No locals in our county race
The race for the newly expanded Clackamas County Board of Commissioners is starting to get crowded. As of this week, there are candidates running for the four available seats.
With the recent addition of former State Rep. Ron Adams, the number of candidates running for Position 5, the two-year seat, has increased to five. Three candidates are seeking Position 4, and it's a two-way race so far for Position 3. The newly created Clackamas County chairperson position is, at present, uncontested.
A look into a Sandy Post edition from 60 years ago reveals statements on the editorial page attesting that the Sandy/Mount Hood area - really the entire northeast part of Clackamas County - is neglected compared to its south and west corners.
We hope this larger, five-member commission will allow for greater representation in all corners of the county, but we must admit we're disappointed that a prominent leader from our neck of the woods hasn't opted to file for one of the seats.

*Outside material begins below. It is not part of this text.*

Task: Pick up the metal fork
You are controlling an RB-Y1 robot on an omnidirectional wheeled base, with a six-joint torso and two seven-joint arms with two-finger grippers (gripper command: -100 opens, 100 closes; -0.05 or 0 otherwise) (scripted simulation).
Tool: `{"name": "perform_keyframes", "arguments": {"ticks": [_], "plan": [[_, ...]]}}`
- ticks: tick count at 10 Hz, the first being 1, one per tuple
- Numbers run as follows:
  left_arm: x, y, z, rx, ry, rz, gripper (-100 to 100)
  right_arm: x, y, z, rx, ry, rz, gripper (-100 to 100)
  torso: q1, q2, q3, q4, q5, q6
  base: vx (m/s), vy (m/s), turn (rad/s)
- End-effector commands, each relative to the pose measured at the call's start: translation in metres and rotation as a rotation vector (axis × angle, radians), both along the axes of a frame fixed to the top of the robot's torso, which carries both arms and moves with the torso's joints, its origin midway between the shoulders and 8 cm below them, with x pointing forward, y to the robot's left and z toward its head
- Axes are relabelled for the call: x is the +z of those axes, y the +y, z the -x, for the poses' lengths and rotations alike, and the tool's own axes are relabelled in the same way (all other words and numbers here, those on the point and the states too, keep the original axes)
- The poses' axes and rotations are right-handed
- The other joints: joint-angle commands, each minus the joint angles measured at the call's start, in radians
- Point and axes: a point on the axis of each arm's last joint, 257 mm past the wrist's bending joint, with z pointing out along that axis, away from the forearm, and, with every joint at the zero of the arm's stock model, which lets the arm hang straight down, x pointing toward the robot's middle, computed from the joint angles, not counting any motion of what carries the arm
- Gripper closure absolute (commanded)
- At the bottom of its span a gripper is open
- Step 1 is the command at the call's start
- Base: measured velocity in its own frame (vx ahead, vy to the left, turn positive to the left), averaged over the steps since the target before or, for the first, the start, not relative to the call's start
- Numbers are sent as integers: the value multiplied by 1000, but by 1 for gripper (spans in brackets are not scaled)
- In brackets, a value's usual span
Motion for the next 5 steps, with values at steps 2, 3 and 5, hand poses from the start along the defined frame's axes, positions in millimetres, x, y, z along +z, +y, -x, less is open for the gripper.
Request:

The closest contender to the Sandy area is Estacada resident Emil Hnidey, who is seeking the Position 5 seat against some heavy hitters with more experience, better name recognition and some money for a campaign.
Everybody else is from the other side of the county. Incumbent Martha Schrader, seeking Position 3, is from Canby. Her opponent, Raymond D. Nelson, is from Wilsonville.
Speaking of Wilsonville, the mayor of that town, Charlotte Lehan - a friend of Sandy Mayor Linda Malone's - is running for Position 4, against Clackamas businessman Dave Mowry and Gladstone's Matthew L. Green-Hite.
Newcomer Adams is also from the Wilsonville/West Linn area. His fellow Position 5 contenders, Trent Tidwell and Katherine Kehoe, are from Oregon City, and Lori DeRemer is from Happy Valley.
The city of Sandy has had a difficult relationship with Clackamas County in recent times. Disagreements over the Green Corridor Agreement (the document that aims to keep a rural buffer between Gresham and Sandy), the approval process for the Haley Road billboards and the continuous cry from the east side for its fair share of services has increased local leaders' distrust of the county.
Of course, we'd love to see a local rise up and file for the less-contested positions 4 or 3, because a commissioner who lives here would know firsthand the effects of the county's relationship (or lack thereof) and would be held accountable to the development of that relationship.
But in the end, what we need is attention to our needs. Hopefully the new commission setup will free up leaders to come out to our areas and address our specific needs.
We'll be watching throughout this campaign to see who best understands us.